__Task details__
For each line below that contains the word "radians", make a copy.

#### Provided material ####

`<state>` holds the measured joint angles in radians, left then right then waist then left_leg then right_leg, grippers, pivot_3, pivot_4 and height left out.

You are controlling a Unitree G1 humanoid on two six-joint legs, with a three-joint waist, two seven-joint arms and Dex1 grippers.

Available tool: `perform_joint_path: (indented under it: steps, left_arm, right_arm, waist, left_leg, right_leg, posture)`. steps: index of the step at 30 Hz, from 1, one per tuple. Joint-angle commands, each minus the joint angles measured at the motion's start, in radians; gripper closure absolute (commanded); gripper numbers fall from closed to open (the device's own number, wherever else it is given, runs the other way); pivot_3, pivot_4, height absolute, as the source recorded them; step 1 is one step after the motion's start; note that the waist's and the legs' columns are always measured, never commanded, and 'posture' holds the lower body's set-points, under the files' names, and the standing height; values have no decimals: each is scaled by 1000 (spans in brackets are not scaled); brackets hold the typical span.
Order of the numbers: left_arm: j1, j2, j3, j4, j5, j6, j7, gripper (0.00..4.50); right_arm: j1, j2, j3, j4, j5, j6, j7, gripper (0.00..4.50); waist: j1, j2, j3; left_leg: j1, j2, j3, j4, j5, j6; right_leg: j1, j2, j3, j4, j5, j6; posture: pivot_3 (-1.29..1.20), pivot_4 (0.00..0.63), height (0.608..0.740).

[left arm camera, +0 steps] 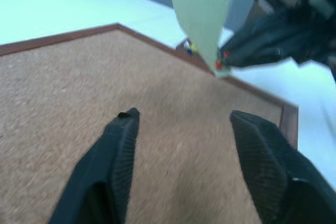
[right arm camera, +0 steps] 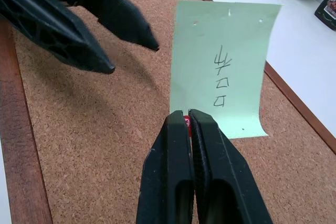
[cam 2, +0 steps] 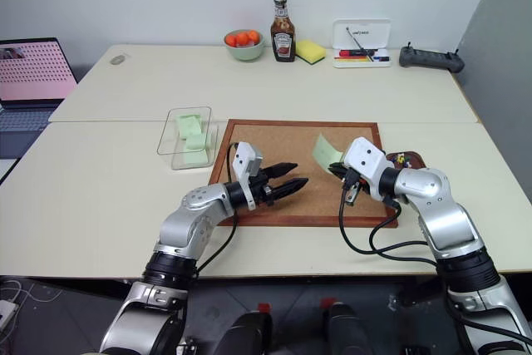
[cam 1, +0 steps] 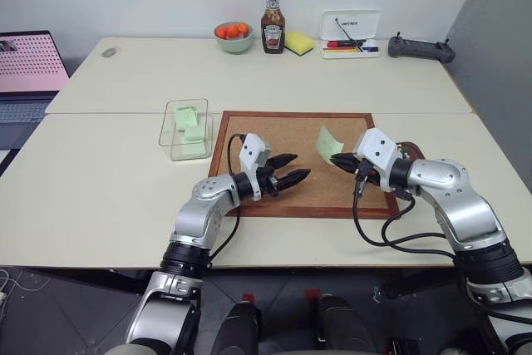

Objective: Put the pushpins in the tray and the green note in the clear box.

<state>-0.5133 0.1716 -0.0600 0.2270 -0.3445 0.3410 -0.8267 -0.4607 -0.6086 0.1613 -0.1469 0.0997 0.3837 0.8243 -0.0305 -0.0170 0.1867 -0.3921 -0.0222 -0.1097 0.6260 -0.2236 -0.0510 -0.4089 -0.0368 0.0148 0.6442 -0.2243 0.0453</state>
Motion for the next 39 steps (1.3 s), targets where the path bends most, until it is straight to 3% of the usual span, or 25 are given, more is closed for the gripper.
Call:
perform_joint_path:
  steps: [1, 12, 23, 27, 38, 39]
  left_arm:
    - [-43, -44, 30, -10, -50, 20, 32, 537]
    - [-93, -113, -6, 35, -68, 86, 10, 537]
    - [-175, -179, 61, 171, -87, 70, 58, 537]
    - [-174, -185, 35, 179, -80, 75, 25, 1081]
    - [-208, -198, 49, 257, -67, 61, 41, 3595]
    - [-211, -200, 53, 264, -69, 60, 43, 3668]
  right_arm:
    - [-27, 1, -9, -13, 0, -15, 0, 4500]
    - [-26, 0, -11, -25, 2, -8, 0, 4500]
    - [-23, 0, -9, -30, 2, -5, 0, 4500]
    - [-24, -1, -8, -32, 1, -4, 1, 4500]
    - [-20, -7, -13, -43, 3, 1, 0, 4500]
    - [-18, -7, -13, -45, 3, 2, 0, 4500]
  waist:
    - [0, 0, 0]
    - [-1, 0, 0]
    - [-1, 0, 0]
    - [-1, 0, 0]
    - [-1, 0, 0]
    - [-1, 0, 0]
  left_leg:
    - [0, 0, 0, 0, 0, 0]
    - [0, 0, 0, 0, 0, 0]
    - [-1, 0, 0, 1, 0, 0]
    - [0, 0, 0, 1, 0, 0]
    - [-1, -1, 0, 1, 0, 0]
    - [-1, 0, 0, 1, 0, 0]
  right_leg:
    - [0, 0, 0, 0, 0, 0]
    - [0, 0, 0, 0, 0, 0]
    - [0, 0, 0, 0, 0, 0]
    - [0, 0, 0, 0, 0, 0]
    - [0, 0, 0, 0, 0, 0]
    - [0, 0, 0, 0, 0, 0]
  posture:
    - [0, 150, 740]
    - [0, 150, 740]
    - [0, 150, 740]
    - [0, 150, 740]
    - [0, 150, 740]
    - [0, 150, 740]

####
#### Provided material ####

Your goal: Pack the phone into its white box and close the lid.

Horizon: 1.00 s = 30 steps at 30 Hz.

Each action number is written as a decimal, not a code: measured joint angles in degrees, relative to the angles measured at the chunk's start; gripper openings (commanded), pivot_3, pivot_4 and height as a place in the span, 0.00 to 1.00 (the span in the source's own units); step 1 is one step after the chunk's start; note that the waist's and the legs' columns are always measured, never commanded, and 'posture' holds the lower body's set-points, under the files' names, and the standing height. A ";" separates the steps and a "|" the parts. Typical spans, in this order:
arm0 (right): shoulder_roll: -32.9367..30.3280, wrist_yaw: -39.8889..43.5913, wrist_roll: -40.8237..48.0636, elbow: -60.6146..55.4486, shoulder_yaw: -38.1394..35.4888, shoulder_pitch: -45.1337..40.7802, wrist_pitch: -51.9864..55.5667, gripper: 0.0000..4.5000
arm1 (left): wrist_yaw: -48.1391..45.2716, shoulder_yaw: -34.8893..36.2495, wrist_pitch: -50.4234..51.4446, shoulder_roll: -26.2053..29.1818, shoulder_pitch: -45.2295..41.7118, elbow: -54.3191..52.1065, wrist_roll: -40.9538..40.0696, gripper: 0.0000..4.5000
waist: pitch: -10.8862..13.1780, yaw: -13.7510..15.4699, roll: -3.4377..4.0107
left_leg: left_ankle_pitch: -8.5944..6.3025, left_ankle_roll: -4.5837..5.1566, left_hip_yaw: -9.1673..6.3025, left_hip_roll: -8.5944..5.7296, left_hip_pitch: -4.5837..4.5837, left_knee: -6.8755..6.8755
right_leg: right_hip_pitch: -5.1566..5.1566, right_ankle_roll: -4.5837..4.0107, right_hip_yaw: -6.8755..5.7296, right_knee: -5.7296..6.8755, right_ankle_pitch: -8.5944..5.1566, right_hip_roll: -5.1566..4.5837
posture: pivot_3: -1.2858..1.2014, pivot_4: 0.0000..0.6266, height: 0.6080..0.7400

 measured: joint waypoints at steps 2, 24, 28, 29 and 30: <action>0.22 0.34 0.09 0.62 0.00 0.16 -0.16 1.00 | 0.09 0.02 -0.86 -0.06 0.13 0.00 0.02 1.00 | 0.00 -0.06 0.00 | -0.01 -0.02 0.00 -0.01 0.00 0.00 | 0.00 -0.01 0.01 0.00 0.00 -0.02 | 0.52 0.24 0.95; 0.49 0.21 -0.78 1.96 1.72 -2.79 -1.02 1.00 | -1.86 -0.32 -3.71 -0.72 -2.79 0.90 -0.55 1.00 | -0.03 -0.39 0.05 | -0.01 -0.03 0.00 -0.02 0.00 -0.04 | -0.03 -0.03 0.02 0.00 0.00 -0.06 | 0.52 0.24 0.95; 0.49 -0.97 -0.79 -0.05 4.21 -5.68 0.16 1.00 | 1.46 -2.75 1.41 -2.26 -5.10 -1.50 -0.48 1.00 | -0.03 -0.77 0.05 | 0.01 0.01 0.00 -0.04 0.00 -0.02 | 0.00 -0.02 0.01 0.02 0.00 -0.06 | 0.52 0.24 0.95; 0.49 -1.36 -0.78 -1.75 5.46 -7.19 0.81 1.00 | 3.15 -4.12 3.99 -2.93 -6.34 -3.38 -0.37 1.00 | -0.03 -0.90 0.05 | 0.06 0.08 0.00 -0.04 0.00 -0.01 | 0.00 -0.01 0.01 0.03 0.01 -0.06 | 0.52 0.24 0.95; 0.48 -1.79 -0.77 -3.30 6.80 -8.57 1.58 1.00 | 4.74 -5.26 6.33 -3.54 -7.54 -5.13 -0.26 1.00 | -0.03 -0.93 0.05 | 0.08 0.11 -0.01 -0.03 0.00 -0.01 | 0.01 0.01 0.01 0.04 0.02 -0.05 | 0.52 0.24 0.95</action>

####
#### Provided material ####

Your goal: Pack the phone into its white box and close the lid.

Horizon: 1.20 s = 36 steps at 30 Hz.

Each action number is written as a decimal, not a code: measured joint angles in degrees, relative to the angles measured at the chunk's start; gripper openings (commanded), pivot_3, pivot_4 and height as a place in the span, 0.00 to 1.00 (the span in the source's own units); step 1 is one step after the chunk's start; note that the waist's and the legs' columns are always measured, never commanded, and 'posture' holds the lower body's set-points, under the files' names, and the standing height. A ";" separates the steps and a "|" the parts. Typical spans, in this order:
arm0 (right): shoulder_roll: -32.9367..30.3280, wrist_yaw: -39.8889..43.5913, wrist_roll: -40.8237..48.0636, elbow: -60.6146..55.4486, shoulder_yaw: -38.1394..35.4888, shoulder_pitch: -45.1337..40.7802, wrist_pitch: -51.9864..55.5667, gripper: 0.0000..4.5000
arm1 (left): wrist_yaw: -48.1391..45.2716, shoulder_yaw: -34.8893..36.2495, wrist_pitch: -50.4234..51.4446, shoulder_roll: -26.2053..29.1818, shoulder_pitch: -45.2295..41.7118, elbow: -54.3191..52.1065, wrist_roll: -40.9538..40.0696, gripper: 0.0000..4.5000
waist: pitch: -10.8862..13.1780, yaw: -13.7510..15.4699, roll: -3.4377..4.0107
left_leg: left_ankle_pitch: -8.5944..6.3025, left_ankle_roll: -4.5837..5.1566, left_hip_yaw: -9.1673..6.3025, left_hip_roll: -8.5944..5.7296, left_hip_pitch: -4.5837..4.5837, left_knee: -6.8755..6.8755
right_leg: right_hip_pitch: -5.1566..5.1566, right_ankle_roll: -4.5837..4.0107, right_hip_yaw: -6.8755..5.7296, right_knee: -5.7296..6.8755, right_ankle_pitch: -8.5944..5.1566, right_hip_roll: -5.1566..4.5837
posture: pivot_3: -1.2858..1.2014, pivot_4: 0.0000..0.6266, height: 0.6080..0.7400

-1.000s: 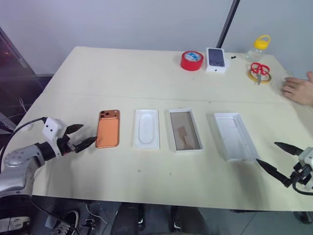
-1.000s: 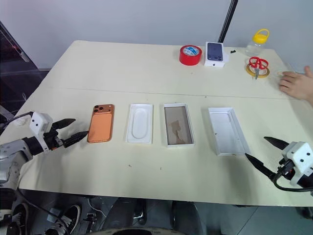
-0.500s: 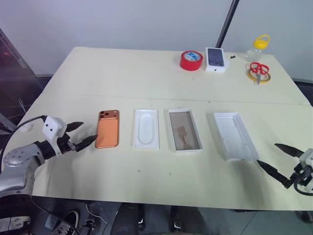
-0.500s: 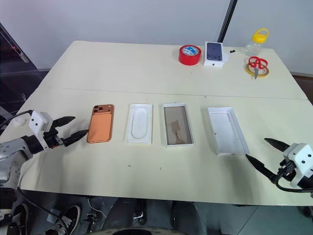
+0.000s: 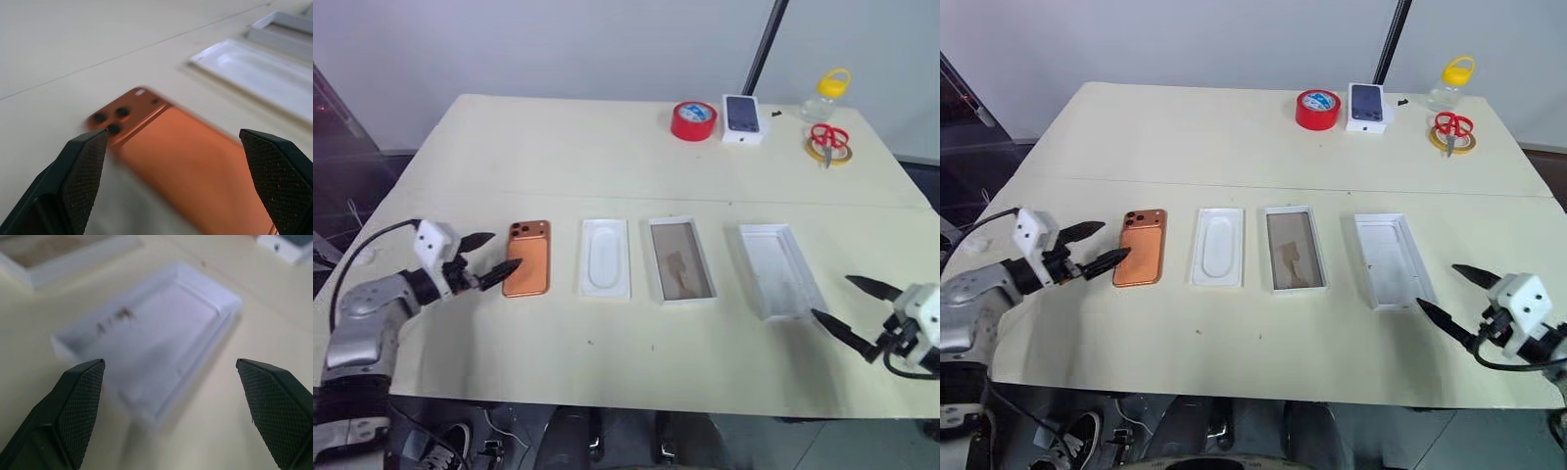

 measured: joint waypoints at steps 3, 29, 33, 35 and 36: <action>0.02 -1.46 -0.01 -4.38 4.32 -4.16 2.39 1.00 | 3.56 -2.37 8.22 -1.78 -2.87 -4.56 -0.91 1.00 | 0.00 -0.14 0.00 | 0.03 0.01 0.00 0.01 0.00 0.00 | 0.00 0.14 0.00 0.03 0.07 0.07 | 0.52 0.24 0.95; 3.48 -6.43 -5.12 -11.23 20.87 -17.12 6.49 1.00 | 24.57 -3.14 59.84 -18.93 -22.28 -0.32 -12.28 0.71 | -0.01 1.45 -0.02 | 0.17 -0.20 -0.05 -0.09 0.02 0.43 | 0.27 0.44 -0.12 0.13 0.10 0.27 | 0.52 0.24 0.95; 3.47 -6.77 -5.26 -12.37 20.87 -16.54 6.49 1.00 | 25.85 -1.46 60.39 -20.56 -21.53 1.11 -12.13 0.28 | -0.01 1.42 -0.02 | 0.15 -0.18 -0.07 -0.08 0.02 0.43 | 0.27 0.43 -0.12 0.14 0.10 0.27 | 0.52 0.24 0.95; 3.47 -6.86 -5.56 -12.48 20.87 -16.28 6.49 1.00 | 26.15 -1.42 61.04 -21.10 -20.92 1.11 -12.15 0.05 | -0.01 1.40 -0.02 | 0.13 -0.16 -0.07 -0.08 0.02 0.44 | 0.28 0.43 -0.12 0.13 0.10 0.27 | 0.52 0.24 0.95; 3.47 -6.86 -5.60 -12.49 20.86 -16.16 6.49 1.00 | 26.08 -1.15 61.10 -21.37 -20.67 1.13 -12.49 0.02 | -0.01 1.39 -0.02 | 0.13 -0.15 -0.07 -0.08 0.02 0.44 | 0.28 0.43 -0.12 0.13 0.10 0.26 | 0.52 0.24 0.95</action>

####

__Answer to this task__
`<state>` holds the measured joint angles in radians, left then right then waist then left_leg then right_leg, grippers, pivot_3, pivot_4 and height left out.
Available tool: `perform_joint_path: (indented under it: steps, left_arm, right_arm, waist, left_leg, right_leg, posture)`. steps: index of the step at 30 Hz, from 1, one per tuple. Joint-angle commands, each minus the joint angles measured at the motion's start, in radians; gripper closure absolute (commanded); gripper numbers fall from closed to open (the device's own number, wherever else it is given, runs the other way); pivot_3, pivot_4, height absolute, as the source recorded them; step 1 is one step after the motion's start; note that the waist's and the legs' columns are always measured, never commanded, and 'posture' holds the lower body's set-points, under the files' names, and the standing height; values have no decimals: each is scaled by 1000 (spans in brackets are not scaled); brackets hold the typical span.

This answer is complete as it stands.